Dataset excerpts
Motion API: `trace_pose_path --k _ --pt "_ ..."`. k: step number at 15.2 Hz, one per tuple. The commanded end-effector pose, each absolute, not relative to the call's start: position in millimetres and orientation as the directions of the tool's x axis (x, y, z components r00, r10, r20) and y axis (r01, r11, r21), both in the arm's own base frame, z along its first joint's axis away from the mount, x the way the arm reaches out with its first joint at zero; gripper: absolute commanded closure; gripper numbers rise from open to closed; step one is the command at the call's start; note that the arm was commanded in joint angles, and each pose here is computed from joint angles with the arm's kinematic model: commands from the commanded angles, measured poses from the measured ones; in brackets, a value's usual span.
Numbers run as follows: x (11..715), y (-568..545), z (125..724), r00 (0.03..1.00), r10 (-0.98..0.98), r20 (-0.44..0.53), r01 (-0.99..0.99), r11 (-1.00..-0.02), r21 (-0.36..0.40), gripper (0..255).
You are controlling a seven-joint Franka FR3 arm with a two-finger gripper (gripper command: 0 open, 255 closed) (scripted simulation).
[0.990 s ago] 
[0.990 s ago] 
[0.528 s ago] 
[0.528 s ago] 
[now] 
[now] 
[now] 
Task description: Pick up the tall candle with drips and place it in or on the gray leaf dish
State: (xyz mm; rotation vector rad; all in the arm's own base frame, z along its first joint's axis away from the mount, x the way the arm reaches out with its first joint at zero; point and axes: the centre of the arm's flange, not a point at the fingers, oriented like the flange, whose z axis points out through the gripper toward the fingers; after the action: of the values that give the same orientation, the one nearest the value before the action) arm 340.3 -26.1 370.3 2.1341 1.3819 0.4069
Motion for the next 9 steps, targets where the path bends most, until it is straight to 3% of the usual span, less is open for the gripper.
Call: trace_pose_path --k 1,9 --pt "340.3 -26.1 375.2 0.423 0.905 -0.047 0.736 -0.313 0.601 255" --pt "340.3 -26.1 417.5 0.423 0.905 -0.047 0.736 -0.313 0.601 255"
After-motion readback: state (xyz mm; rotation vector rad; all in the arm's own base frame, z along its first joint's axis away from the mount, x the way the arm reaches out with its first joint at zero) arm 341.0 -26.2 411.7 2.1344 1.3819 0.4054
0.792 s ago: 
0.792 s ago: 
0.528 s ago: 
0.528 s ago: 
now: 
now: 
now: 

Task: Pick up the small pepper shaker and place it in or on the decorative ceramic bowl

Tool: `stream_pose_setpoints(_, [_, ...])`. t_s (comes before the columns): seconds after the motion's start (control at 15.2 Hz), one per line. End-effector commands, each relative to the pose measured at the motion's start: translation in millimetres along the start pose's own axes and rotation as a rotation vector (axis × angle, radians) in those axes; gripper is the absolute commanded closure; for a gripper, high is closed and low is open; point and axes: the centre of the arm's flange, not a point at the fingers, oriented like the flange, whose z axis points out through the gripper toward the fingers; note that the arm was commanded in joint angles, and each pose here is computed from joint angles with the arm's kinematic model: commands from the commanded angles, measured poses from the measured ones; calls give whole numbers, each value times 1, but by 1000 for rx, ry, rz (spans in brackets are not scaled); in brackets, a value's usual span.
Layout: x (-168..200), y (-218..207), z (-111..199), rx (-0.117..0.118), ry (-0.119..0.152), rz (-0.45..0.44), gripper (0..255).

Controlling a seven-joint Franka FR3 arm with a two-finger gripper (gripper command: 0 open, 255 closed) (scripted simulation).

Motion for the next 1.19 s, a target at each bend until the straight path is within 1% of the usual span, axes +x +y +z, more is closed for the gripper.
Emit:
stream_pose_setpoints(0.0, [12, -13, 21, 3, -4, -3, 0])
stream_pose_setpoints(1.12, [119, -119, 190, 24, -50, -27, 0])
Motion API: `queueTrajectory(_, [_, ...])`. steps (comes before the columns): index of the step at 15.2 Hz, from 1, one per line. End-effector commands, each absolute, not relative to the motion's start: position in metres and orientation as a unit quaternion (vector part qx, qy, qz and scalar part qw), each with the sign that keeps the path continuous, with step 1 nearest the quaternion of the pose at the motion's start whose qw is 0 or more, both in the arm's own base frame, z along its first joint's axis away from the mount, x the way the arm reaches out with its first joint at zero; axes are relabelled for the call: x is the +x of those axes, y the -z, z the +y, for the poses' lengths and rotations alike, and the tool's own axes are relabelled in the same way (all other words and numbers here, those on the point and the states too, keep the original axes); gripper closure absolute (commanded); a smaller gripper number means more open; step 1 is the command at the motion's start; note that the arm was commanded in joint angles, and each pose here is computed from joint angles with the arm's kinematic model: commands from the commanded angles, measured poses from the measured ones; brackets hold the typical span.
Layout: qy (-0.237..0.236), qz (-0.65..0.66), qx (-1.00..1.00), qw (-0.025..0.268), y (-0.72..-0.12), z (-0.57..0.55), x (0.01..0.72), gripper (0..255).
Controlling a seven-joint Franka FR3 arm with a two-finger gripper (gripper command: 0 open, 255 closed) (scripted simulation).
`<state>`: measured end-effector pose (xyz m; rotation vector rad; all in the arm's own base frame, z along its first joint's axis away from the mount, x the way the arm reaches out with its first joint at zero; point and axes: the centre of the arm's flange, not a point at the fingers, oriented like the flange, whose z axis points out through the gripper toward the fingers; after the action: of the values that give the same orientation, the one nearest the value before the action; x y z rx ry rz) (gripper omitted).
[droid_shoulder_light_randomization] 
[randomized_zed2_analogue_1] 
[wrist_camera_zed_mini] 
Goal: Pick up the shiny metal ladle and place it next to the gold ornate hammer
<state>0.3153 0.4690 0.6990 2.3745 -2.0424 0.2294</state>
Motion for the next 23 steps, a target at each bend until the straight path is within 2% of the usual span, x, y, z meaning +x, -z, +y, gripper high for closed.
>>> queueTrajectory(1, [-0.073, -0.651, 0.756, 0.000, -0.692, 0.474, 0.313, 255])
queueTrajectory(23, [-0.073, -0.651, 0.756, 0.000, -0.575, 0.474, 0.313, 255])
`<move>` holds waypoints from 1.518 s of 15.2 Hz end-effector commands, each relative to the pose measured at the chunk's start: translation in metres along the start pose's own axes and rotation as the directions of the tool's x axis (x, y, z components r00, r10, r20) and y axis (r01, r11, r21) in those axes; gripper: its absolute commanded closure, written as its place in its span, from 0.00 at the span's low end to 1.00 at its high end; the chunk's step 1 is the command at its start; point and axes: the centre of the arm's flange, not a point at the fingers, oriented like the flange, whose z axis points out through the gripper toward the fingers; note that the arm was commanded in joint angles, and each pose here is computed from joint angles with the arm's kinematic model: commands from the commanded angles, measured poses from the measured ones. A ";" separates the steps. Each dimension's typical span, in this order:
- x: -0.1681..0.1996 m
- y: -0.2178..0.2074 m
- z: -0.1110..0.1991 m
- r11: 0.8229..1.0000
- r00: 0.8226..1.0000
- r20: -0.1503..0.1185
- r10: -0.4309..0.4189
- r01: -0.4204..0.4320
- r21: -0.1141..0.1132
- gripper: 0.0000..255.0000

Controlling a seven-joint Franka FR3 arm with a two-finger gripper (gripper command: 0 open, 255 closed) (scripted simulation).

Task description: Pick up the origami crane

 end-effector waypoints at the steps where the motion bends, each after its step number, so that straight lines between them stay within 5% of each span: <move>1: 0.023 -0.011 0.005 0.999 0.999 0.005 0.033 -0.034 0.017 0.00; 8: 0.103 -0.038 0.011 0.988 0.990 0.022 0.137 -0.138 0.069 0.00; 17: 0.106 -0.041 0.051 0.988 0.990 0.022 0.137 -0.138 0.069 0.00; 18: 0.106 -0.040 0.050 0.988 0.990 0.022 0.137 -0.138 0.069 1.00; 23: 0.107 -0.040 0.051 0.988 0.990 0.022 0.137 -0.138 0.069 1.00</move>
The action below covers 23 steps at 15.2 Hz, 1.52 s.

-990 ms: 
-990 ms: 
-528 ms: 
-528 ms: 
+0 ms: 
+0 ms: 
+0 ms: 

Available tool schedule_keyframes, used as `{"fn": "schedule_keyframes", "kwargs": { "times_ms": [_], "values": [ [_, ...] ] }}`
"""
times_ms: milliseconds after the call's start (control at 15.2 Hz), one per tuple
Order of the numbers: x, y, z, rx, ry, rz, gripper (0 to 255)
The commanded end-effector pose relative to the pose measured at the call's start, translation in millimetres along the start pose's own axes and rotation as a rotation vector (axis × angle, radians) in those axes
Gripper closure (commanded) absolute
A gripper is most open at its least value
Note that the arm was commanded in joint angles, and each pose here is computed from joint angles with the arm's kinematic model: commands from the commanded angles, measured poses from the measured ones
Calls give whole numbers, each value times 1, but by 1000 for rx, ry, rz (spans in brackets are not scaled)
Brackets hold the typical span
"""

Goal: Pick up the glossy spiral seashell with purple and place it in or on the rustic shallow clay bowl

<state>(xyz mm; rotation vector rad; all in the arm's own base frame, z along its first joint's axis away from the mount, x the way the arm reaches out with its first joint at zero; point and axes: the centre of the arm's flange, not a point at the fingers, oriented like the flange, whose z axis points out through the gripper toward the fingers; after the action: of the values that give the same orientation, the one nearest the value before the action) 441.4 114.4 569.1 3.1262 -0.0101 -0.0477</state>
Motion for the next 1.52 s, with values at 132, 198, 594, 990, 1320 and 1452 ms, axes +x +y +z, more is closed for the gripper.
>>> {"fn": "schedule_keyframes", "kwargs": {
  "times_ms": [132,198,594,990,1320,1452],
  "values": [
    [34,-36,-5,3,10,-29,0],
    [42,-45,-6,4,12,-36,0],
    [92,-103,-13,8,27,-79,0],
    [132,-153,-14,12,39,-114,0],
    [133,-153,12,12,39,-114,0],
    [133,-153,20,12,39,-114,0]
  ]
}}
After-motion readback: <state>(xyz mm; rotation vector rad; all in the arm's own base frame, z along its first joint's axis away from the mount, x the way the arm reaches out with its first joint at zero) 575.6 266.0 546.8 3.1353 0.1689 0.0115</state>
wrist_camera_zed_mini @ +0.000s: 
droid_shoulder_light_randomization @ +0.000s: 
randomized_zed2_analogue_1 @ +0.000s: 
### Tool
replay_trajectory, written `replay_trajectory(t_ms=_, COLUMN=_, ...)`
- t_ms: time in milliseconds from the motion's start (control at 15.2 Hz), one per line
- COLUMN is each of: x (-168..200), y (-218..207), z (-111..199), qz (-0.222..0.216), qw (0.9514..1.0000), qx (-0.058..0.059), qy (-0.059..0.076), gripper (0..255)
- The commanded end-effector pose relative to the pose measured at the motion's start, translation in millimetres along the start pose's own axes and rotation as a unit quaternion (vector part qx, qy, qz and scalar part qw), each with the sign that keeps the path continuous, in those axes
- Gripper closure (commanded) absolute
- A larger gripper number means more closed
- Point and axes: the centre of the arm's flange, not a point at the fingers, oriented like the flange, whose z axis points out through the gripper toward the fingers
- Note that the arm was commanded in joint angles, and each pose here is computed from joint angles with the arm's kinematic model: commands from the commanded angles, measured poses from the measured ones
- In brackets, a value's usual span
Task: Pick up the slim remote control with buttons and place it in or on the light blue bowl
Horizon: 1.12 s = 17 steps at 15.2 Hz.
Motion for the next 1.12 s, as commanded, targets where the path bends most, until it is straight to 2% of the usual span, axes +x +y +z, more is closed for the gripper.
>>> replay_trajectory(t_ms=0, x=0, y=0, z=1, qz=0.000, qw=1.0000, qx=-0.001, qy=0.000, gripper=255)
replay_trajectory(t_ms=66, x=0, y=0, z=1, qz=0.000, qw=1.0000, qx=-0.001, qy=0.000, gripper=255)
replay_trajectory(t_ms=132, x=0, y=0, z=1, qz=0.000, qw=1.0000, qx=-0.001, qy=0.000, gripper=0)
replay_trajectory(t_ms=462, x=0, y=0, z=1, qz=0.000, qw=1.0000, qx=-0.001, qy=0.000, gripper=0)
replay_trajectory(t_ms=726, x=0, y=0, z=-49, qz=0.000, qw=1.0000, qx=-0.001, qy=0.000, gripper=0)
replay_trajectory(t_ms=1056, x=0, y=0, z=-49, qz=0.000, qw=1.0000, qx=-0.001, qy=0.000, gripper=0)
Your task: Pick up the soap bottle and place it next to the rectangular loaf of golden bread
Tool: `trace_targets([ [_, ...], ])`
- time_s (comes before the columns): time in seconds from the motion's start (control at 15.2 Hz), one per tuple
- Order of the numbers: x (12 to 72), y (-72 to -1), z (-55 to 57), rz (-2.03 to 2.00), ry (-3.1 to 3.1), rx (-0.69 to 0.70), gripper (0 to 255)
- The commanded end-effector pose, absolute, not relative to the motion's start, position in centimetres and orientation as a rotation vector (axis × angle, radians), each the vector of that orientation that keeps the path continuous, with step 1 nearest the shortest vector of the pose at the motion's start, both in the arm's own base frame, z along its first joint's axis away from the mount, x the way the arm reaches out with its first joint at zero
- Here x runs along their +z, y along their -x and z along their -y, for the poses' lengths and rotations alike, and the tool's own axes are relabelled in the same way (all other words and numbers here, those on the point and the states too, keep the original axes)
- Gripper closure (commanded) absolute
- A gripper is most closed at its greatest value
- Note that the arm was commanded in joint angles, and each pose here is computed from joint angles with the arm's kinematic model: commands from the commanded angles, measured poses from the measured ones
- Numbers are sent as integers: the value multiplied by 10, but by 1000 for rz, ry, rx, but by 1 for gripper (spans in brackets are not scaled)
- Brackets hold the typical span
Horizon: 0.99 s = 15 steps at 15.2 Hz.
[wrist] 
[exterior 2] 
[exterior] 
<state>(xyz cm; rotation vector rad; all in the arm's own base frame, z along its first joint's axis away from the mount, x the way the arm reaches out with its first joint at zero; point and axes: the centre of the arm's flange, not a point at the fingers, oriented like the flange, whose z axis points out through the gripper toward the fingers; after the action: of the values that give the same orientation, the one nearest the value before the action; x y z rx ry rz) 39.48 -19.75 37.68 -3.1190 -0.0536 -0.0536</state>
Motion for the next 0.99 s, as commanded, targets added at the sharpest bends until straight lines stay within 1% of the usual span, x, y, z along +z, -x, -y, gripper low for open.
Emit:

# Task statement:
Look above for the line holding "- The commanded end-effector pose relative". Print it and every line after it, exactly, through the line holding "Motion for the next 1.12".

# Task result:
- The commanded end-effector pose relative to the pose measured at the motion's start, translation in millimetres along the start pose's own axes and rotation as a unit quaternion (vector part qx, qy, qz and scalar part qw), each with the sign that keeps the path continuous, in those axes
- Gripper closure (commanded) absolute
- A larger gripper number means more closed
- Point and axes: the centre of the arm's flange, not a point at the fingers, oriented like the flange, whose z axis points out through the gripper toward the fingers
- Note that the arm was commanded in joint angles, and each pose here is computed from joint angles with the arm's kinematic model: commands from the commanded angles, measured poses from the measured ones
- In brackets, a value's usual span
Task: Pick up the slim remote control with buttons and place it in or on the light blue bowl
Horizon: 1.12 s = 17 steps at 15.2 Hz.
Motion for the next 1.12 s, as commanded, targets where the path bends most, until it is straight to 2% of the usual span, axes +x +y +z, more is closed for the gripper.

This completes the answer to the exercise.